FilaGrey welcome to IM! 

being new to working out you really should not be training 6 days per week.


----------



## zccz (May 29, 2011)

hi


----------



## zccz (May 29, 2011)

hey


----------



## zccz (May 29, 2011)

just trying to get 50 post so i can pm


----------



## zccz (May 29, 2011)

a


----------



## zccz (May 29, 2011)

s


----------



## zccz (May 29, 2011)

d


----------



## zccz (May 29, 2011)

f


----------



## mefirst (Jun 1, 2011)

welcome


----------



## HARDBODY71 (Jun 1, 2011)

welcome


----------



## bobbyboy (Jun 1, 2011)

Read up Fila....lots of people around here with experience. And welcome!


----------



## Curt James (Jun 1, 2011)

FilaGrey said:


> Hey everybody, my name is Fila. I started seriously working out about 3 weeks ago. I've been *going to the gym everyday except sunday.* I recently started eating more and have become more organized at the gym. I hope to learn as much as possible!

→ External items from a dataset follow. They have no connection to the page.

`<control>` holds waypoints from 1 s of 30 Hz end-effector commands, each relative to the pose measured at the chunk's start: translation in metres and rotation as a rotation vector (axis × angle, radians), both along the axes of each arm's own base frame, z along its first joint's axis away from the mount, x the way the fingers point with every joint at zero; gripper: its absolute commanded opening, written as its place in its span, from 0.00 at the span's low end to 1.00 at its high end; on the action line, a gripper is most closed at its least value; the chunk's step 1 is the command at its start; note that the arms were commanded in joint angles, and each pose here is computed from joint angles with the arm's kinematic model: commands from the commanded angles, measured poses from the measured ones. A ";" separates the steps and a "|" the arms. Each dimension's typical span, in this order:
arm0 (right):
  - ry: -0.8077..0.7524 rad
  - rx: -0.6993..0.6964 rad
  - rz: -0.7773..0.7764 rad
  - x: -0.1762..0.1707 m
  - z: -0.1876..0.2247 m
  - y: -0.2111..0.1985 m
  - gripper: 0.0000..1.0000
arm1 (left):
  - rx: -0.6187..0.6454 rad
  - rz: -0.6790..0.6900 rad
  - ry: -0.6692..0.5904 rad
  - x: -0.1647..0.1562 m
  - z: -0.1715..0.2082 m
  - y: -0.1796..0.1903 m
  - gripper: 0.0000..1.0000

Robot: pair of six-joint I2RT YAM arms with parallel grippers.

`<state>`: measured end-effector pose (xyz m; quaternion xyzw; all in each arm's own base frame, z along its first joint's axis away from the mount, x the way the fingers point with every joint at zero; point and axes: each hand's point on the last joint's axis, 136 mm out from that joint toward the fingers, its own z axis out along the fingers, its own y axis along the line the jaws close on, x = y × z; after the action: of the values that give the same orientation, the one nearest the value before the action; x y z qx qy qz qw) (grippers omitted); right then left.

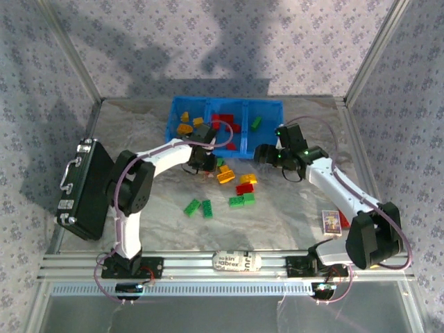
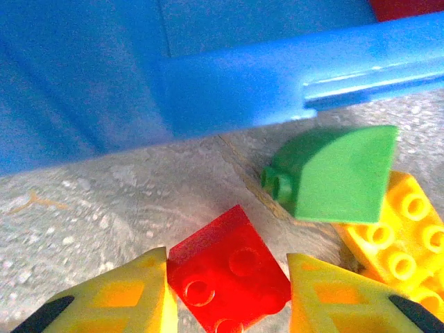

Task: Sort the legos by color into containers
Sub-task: Pick up the lego from the center of the table, then place the lego in the container, then pick up the lego from the center of the table.

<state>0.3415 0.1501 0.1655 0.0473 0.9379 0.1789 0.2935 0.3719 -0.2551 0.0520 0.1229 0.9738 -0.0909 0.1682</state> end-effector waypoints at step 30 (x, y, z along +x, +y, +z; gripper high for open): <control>0.081 -0.029 0.153 -0.046 -0.021 0.005 0.83 | -0.058 -0.035 -0.270 0.025 0.148 -0.033 0.79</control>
<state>0.3086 0.1472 0.1658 0.0148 0.9382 0.1924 0.2873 0.4031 -0.2897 0.1604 0.1647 0.9522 -0.0641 0.2490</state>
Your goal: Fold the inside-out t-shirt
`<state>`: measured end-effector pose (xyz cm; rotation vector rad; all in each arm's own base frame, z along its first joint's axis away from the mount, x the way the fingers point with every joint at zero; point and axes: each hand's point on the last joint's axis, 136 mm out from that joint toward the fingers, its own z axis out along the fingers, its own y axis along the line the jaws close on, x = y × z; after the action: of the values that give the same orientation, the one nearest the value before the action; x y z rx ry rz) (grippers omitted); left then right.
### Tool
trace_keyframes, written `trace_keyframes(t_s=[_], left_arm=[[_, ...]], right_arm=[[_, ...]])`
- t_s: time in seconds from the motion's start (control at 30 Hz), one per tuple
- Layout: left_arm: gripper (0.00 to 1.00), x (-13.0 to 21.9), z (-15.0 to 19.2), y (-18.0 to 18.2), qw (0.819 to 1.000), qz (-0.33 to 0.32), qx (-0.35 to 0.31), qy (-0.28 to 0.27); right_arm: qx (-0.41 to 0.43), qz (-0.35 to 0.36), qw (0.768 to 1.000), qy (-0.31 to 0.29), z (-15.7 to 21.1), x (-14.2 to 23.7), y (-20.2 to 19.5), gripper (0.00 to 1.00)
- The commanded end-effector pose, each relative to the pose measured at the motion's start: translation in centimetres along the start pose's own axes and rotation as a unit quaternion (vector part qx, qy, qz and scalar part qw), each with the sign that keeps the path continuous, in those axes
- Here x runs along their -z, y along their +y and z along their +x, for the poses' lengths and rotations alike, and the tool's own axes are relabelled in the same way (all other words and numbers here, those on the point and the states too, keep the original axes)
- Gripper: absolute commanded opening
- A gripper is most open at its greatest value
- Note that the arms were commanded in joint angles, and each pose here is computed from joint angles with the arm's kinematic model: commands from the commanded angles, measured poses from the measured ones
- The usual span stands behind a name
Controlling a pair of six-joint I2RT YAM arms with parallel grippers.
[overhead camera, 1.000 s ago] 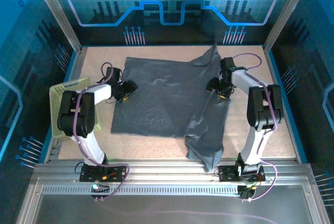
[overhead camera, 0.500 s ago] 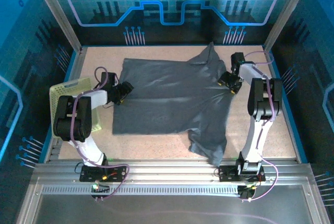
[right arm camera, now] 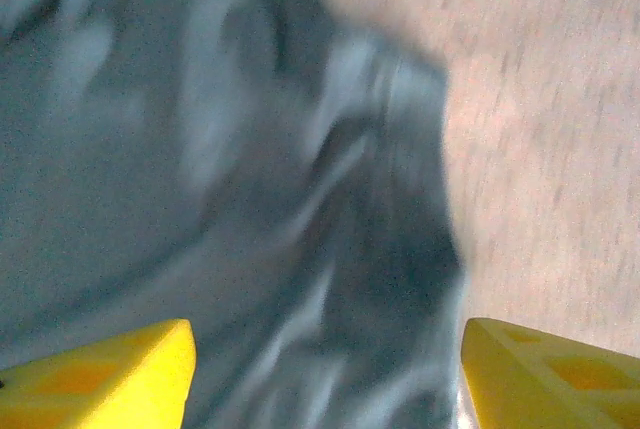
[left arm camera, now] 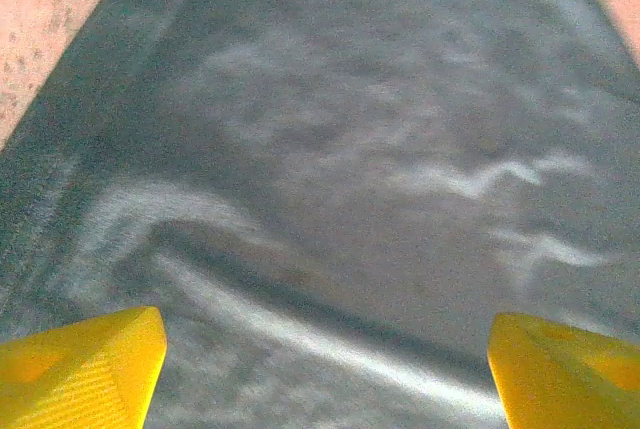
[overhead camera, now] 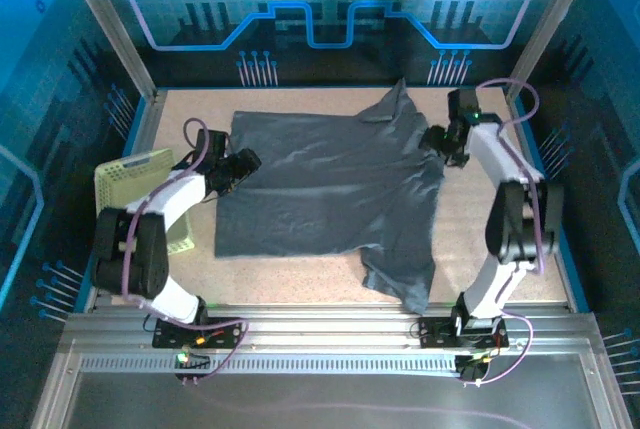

Still hitting it in the gym? That's definitely an ambitious start.

Welcome to *IronMagazine!
*


----------



## Curt James (Jun 1, 2011)

zccz said:


> f



While I understand people want to be able to pm immediately there is the post count requirement to consider. I wish people wouldn't choose to post... _non-posts_ in order to up their count.


----------



## vortex (Jun 1, 2011)

zccz said:


> just trying to get 50 post so i can pm


There are more constructive ways to raise your post count. I wouldn't be surprised if a mod deletes all your crap!!


----------



## vortex (Jun 1, 2011)

By the way welcome to I.M. FilaGrey!


----------



## Anabolic5150 (Jun 1, 2011)

Welcome!!


----------



## ovr40 (Jun 1, 2011)

yeah, like pony up the ENOURMOUS $29 bucks or whatever and SUPPORT THE SITE,not being a jerk, but isn't the info worth it?


vortex said:


> There are more constructive ways to raise your post count. I wouldn't be surprised if a mod deletes all your crap!!


----------



## Nadar (Jun 2, 2011)

Hey.


----------